- [AIM OF THE EXERCISE]: Please output the whole listing below exactly as it is.
──────── DATA ────────
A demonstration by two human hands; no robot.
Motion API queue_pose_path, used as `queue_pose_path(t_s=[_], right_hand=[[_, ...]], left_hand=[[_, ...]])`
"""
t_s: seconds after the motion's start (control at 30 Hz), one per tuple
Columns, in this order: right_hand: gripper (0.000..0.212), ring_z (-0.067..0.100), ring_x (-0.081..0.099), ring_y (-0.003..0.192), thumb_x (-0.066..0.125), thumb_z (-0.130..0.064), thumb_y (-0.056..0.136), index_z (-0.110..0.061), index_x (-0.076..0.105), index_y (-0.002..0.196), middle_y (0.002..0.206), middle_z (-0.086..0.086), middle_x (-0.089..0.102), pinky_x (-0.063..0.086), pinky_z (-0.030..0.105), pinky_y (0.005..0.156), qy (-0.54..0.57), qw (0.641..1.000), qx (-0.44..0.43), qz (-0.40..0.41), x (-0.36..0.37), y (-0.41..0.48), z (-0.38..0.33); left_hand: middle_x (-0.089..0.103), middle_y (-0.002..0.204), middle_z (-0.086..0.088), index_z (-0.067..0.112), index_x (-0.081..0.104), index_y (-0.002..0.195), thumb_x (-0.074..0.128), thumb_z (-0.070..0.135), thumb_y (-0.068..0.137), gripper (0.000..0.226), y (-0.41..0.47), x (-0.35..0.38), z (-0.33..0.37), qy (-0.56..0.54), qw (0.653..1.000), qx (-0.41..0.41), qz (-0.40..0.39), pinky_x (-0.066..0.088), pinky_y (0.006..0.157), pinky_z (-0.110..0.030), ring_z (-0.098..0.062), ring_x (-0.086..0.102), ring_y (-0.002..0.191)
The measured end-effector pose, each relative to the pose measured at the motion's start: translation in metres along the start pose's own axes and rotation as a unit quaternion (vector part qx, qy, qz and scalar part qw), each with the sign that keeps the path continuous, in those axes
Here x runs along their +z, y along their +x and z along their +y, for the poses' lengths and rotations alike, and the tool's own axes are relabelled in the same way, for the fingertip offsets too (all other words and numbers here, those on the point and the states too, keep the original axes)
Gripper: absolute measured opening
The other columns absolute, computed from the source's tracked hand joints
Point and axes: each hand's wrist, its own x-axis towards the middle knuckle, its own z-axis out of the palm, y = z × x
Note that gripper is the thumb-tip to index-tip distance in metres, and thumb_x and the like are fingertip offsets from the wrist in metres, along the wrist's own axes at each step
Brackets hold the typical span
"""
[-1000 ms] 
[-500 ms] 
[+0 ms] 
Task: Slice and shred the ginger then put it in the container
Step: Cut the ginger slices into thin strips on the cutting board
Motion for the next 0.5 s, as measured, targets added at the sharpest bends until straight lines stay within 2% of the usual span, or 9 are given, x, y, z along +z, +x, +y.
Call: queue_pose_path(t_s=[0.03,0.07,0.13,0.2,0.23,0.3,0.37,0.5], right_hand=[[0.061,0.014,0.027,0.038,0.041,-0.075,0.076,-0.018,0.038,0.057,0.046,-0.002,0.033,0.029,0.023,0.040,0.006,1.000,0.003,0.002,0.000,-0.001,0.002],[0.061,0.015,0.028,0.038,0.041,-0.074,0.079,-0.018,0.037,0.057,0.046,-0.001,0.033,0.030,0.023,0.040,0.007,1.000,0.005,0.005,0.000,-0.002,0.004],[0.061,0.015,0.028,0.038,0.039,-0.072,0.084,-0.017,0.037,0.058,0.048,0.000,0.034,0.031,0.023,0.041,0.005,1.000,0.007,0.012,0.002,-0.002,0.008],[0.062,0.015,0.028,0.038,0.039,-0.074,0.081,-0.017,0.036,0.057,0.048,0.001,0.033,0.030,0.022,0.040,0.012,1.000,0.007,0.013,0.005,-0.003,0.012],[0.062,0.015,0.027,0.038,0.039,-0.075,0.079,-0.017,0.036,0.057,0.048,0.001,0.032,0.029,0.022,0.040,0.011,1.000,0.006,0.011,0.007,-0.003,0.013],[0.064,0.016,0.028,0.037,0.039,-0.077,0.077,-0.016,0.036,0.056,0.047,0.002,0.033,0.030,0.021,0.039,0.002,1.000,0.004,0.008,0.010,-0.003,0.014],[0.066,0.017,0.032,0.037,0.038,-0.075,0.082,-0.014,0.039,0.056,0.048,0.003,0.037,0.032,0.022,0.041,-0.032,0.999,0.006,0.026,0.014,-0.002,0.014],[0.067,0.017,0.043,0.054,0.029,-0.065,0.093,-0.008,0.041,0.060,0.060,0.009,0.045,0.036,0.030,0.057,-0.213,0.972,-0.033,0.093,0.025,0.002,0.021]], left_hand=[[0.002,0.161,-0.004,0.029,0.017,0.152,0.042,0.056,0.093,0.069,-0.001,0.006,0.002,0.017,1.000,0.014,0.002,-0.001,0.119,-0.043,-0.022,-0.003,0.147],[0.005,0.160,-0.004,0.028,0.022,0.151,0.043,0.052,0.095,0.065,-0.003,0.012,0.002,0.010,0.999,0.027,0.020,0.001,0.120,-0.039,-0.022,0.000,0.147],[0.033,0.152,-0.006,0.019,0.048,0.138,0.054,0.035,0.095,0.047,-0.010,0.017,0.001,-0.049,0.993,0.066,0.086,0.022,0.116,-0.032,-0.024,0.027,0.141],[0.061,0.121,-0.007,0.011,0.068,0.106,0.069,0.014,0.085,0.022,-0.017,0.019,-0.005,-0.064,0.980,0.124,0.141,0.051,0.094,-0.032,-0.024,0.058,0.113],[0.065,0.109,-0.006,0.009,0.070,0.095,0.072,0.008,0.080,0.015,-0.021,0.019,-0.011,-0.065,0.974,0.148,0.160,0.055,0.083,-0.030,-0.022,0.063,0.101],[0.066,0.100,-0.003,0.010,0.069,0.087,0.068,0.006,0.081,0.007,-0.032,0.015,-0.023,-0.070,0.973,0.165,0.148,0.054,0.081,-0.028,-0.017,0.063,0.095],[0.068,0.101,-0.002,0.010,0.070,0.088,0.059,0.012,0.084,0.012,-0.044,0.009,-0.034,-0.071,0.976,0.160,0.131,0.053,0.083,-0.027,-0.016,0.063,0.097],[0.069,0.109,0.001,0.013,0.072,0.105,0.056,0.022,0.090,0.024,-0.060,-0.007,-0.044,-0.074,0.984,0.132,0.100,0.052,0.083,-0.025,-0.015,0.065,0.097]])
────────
- [PROBLEM SOLUTION]:
A demonstration by two human hands; no robot.
Motion API queue_pose_path, used as `queue_pose_path(t_s=[_], right_hand=[[_, ...]], left_hand=[[_, ...]])`
"""
t_s: seconds after the motion's start (control at 30 Hz), one per tuple
Columns, in this order: right_hand: gripper (0.000..0.212), ring_z (-0.067..0.100), ring_x (-0.081..0.099), ring_y (-0.003..0.192), thumb_x (-0.066..0.125), thumb_z (-0.130..0.064), thumb_y (-0.056..0.136), index_z (-0.110..0.061), index_x (-0.076..0.105), index_y (-0.002..0.196), middle_y (0.002..0.206), middle_z (-0.086..0.086), middle_x (-0.089..0.102), pinky_x (-0.063..0.086), pinky_z (-0.030..0.105), pinky_y (0.005..0.156), qy (-0.54..0.57), qw (0.641..1.000), qx (-0.44..0.43), qz (-0.40..0.41), x (-0.36..0.37), y (-0.41..0.48), z (-0.38..0.33); left_hand: middle_x (-0.089..0.103), middle_y (-0.002..0.204), middle_z (-0.086..0.088), index_z (-0.067..0.112), index_x (-0.081..0.104), index_y (-0.002..0.195), thumb_x (-0.074..0.128), thumb_z (-0.070..0.135), thumb_y (-0.068..0.137), gripper (0.000..0.226), y (-0.41..0.47), x (-0.35..0.38), z (-0.33..0.37), qy (-0.56..0.54), qw (0.653..1.000), qx (-0.41..0.41), qz (-0.40..0.39), pinky_x (-0.066..0.088), pinky_y (0.006..0.157), pinky_z (-0.110..0.030), ring_z (-0.098..0.062), ring_x (-0.086..0.102), ring_y (-0.002..0.191)
The measured end-effector pose, each relative to the pose measured at the motion's start: translation in metres along the start pose's own axes and rotation as a unit quaternion (vector part qx, qy, qz and scalar part qw), each with the sign that keeps the path continuous, in those axes
Here x runs along their +z, y along their +x and z along their +y, for the poses' lengths and rotations alike, and the tool's own axes are relabelled in the same way, for the fingertip offsets too (all other words and numbers here, those on the point and the states too, keep the original axes)
Gripper: absolute measured opening
The other columns absolute, computed from the source's tracked hand joints
Point and axes: each hand's wrist, its own x-axis towards the middle knuckle, its own z-axis out of the palm, y = z × x
Note that gripper is the thumb-tip to index-tip distance in metres, and thumb_x and the like are fingertip offsets from the wrist in metres, along the wrist's own axes at each step
Brackets hold the typical span
"""
[-1000 ms] 
[-500 ms] 
[+0 ms] 
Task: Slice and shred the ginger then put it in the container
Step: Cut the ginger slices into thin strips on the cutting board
Motion for the next 0.5 s, as measured, targets added at the sharpest bends until straight lines stay within 2% of the usual span, or 9 are given, x, y, z along +z, +x, +y.
Call: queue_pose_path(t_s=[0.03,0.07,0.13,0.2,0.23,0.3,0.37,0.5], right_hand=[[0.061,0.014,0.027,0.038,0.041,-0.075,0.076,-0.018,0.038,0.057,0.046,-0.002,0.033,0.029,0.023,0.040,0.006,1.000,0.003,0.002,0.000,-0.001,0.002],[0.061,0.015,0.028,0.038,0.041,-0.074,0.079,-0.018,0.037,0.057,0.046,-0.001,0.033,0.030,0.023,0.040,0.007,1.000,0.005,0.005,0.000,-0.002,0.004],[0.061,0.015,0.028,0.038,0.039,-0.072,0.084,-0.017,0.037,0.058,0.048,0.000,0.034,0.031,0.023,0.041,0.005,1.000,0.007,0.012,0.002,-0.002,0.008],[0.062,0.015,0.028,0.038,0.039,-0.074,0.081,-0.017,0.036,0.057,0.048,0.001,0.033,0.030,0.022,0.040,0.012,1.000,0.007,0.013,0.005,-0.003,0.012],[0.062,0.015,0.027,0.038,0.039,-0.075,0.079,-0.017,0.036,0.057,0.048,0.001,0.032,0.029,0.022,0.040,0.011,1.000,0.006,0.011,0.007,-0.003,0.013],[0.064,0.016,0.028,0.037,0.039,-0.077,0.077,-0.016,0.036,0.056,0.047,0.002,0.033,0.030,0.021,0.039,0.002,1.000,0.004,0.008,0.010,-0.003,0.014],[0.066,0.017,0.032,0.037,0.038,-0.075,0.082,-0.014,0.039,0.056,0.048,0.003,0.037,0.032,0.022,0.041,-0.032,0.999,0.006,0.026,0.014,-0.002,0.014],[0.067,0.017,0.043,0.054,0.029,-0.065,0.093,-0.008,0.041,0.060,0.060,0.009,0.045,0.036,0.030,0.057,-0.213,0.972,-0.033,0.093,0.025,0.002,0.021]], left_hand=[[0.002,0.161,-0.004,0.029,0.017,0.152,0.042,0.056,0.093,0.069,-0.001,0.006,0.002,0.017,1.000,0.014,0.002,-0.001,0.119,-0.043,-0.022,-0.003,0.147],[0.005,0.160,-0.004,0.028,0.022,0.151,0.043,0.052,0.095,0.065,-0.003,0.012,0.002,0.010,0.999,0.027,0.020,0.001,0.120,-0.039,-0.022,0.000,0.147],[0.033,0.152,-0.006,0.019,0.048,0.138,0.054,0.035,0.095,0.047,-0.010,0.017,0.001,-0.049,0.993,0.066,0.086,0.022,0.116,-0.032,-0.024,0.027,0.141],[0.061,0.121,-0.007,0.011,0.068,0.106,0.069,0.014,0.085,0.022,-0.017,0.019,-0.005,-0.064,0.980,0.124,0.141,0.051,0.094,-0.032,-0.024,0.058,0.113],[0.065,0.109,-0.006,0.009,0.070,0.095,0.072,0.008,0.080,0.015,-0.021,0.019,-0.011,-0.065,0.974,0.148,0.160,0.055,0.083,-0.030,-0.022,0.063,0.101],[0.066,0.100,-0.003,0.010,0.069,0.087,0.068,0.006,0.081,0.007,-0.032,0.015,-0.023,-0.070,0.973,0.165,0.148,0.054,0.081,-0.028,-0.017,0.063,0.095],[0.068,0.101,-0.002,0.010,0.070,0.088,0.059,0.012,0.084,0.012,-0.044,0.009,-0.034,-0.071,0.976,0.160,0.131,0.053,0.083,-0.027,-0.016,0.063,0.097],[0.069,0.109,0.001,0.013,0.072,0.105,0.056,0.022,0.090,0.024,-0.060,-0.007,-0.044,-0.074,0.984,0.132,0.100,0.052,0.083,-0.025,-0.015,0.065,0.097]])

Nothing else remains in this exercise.